11 Gennaio 2026, 12:07

14:41

«Sono nato 80 anni fa al Fortino, quartiere popolare». Lo dice con orgoglio Leo Gullotta, il grande attore catanese in questi giorni celebrato per il traguardo anagrafico raggiunto lo scorso 9 gennaio: i suoi primi ricordi di questi otto decenni di vita sono iniziati propio «in via Calanna dove abitavo con la mia famiglia, in una casa di ringhira assieme ad altre quattro famiglie e mi ricordo perfettamente bene anche il diciamo il cortiletto sotto dove si lavorava, si lavorava in tutta Italia per ricostruire l'Italia dopo la guerra».

 

Il racconto viene da un documentario realizzato dallo studio Visualazer per la Caritas diocesana di Catania all'interno del progetto “Si muove la città – Sguardi sul quartiere San Cristoforo”. Il risultato sono stati una mostra fotografica - e un documentario - che tracciano percorsi di speranza per il grande centro popolare di Catania, metonimicamente chiamato ormai da anni San Cristoforo, dal nome del suo quartiere simbolo. Ma i rioni avevano la loro identità più marcata un tempo. Pur somigliandosi tutti, in positivo, come ricorda Gullotta: «Erano tutti con il sorriso, nel quartiere cosiddetto popolare». Poi ricorda «la semplicità, la gioia di questi quartieri, naturalmente con i problemi eh, c'erano anche allora». Una cosa non sembra essere cambiata, ascoltando le parole di Gullotta: «Chi è che nasce nei quartieri popolari cosiddetti la vita ai ragazzini, ai bambini, gli si presenta prima».

Le sue riflessioni ricordano quelle di Becher, un ragazzo che oggi ha un quarto dell'età del grande attore ed è cresciuto poco distante, ai Cappuccini.
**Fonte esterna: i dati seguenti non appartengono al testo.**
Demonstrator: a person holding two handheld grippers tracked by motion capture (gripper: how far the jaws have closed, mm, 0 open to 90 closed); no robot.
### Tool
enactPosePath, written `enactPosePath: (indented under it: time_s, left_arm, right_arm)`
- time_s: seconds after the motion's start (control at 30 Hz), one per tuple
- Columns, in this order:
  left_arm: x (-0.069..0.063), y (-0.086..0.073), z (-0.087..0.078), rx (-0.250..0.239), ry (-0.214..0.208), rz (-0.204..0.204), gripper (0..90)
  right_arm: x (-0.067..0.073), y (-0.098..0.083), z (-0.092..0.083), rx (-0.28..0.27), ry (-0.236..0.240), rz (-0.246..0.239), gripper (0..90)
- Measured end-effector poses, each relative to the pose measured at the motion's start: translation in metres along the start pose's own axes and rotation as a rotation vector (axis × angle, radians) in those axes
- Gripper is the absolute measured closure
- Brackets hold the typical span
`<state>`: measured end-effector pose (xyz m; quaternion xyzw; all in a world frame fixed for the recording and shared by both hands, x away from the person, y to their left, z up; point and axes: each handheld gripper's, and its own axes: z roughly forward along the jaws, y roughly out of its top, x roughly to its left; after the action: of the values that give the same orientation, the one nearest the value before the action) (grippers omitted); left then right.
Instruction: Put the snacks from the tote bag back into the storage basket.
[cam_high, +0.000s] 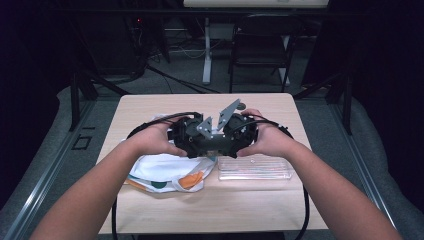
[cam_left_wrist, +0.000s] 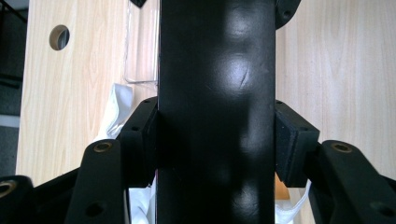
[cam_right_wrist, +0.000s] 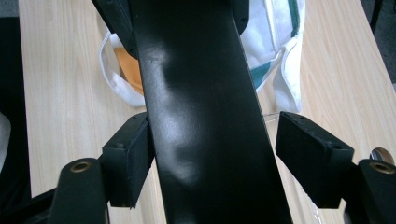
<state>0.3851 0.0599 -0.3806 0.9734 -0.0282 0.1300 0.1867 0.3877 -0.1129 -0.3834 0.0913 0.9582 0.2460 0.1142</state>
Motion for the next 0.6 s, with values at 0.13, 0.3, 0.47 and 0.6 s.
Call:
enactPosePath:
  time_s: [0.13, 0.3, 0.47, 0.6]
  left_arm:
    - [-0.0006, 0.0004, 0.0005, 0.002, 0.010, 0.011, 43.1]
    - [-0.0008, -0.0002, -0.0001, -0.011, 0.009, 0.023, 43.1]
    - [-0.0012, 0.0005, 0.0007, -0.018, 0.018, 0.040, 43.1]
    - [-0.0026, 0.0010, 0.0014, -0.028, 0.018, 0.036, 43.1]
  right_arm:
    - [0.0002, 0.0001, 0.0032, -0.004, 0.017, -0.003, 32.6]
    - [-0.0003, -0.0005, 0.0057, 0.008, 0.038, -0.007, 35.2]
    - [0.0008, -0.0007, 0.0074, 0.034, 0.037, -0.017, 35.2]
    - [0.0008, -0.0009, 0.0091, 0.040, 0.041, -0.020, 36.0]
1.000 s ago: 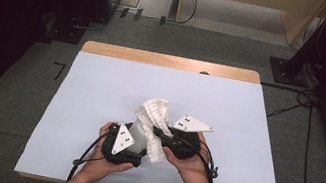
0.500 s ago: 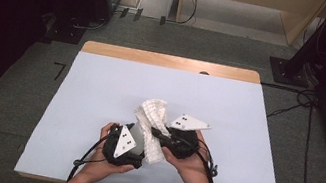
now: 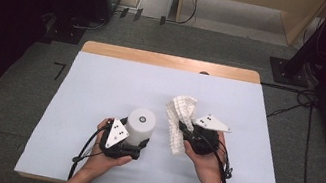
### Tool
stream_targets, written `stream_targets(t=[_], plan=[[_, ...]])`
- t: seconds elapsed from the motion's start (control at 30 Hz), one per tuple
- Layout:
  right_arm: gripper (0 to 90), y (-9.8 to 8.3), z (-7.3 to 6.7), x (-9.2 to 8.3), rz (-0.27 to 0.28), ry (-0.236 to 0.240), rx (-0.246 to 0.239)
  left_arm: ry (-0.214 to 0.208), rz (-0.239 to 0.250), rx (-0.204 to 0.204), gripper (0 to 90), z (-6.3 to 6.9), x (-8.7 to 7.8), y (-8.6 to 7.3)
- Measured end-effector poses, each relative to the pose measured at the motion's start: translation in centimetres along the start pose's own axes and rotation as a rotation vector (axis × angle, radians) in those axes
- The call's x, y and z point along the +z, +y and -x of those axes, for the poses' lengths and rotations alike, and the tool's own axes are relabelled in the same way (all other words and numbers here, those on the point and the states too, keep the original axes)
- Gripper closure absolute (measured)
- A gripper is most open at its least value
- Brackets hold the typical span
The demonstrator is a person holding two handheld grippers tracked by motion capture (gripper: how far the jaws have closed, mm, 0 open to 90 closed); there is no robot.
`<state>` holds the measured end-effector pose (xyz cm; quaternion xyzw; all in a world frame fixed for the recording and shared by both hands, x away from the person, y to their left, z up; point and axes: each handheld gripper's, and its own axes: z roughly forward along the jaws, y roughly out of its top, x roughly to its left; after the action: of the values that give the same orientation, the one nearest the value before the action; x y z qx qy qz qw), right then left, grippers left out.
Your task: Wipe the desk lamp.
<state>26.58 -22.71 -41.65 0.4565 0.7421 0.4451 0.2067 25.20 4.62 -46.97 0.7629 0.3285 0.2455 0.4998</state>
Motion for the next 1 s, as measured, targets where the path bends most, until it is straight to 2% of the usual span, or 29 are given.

Gullotta ricorda quel che allora, come oggi, fa davvero la differenza nella vita adulta: «L'importante però è avere una casa, con dei genitori sani, studiando. Noi abbiamo, capito, scelto le cose che ci piaceva fare come lavoro. Come vita». Quel tempo della sua gioventù iniziata in una città ancora piena di macerie era però anche diverso da oggi. Gullotta critica chi oggi vive «passivamente guardando soltanto, televisione e cellulari inutilmente. Spesse volte per tutta la giornata. Questo non porta a nulla, sotto tutti i punti di vista, se non a una curiosità, blanda, bassa. Che non vuol dire nulla».

 

E il grande attore ha infine un consiglio: «Chi è cresciuto come me, in un quartiere cosiddetto popolare, ha tutto da guadagnare se fa funzionare il cervello. Che cosa c'è di bello nel quartiere popolare? C'è il piacere di guardarsi attorno». E conclude: «La dignità è impagabile, e ognuno deve mostrarla con forza».